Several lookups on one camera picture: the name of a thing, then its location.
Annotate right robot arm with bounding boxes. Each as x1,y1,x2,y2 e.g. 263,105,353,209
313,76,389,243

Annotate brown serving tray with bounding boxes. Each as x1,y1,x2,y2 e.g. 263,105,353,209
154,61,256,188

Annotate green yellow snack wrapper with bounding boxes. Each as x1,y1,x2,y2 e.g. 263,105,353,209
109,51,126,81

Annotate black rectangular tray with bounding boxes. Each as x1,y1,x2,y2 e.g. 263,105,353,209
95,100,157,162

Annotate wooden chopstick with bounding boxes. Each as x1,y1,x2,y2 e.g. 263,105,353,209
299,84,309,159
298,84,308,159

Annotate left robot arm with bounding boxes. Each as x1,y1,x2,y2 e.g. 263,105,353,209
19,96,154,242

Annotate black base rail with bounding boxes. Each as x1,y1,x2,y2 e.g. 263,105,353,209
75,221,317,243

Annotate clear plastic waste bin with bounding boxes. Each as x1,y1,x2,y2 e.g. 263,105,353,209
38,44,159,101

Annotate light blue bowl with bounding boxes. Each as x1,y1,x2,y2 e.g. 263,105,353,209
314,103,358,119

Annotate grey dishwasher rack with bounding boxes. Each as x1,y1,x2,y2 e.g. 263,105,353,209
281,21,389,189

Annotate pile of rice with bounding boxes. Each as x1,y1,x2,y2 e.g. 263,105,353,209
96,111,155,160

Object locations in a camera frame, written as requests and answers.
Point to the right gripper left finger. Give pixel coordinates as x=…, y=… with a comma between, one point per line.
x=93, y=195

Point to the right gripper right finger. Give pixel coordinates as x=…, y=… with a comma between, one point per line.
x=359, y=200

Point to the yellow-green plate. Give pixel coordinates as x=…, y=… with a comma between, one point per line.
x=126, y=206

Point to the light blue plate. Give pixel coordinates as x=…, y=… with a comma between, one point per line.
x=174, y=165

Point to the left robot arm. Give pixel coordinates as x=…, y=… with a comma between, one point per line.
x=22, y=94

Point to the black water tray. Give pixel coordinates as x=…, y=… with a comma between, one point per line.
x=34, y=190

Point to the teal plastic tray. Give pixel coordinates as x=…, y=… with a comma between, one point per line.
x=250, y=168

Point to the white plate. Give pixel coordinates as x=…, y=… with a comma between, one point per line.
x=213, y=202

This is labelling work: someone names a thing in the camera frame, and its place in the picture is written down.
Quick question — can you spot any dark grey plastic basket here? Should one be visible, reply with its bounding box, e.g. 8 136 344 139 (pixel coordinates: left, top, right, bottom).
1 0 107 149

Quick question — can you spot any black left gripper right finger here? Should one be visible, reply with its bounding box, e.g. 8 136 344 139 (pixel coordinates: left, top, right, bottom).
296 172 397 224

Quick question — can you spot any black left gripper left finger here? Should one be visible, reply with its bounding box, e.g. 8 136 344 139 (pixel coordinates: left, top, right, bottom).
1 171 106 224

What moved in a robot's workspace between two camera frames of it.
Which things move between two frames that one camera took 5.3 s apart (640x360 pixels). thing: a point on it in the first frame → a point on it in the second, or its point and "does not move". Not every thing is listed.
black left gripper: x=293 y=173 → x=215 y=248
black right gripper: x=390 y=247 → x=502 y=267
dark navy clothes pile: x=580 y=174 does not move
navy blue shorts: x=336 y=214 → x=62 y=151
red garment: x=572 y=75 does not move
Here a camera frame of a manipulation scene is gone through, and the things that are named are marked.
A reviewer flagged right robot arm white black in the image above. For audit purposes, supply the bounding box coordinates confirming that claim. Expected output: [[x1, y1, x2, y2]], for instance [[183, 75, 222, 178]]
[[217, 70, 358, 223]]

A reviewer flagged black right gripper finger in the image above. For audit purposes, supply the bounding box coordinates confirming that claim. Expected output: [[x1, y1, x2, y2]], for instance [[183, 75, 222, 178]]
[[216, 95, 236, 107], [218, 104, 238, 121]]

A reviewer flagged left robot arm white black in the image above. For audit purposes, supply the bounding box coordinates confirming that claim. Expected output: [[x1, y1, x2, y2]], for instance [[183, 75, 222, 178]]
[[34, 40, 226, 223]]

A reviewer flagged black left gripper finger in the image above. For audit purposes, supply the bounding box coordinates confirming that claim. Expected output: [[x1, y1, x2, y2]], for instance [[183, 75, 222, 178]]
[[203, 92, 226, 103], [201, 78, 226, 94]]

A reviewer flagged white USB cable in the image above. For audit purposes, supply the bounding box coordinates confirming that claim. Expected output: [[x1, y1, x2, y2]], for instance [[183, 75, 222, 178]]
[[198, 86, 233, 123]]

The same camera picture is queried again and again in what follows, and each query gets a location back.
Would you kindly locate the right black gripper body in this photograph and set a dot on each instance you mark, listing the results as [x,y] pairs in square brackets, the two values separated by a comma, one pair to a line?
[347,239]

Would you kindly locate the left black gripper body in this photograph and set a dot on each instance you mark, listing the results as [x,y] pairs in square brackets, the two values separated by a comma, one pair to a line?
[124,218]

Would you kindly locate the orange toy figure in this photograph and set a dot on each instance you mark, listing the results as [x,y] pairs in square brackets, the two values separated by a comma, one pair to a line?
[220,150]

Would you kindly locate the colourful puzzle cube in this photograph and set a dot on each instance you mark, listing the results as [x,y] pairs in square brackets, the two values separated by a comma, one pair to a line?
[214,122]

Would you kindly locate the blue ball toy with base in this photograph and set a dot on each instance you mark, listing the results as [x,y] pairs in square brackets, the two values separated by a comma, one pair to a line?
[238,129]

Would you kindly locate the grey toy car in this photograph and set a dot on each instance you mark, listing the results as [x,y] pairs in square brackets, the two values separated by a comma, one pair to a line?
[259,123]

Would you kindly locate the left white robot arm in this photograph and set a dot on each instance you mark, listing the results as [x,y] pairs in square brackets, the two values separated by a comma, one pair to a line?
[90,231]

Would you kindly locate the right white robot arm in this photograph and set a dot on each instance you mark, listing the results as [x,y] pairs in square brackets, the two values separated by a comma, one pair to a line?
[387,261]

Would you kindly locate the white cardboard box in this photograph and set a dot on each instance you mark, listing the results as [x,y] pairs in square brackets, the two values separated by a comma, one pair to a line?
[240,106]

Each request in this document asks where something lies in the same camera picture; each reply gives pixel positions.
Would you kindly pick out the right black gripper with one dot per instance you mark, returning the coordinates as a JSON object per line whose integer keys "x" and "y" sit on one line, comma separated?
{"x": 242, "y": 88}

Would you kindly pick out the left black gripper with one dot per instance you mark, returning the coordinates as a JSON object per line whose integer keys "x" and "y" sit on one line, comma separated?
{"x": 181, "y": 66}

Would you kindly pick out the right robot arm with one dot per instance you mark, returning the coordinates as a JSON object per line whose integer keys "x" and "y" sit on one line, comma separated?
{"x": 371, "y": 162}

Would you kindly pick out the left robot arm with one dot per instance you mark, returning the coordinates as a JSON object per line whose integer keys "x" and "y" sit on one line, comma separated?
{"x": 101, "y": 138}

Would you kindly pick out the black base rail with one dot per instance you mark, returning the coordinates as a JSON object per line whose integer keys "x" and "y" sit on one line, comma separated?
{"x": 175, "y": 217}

• **Assignment**:
In the records above, find every line containing the word "navy" and show it.

• **Answer space**:
dark navy clothes pile: x=580 y=174 does not move
navy blue shorts: x=336 y=214 → x=62 y=151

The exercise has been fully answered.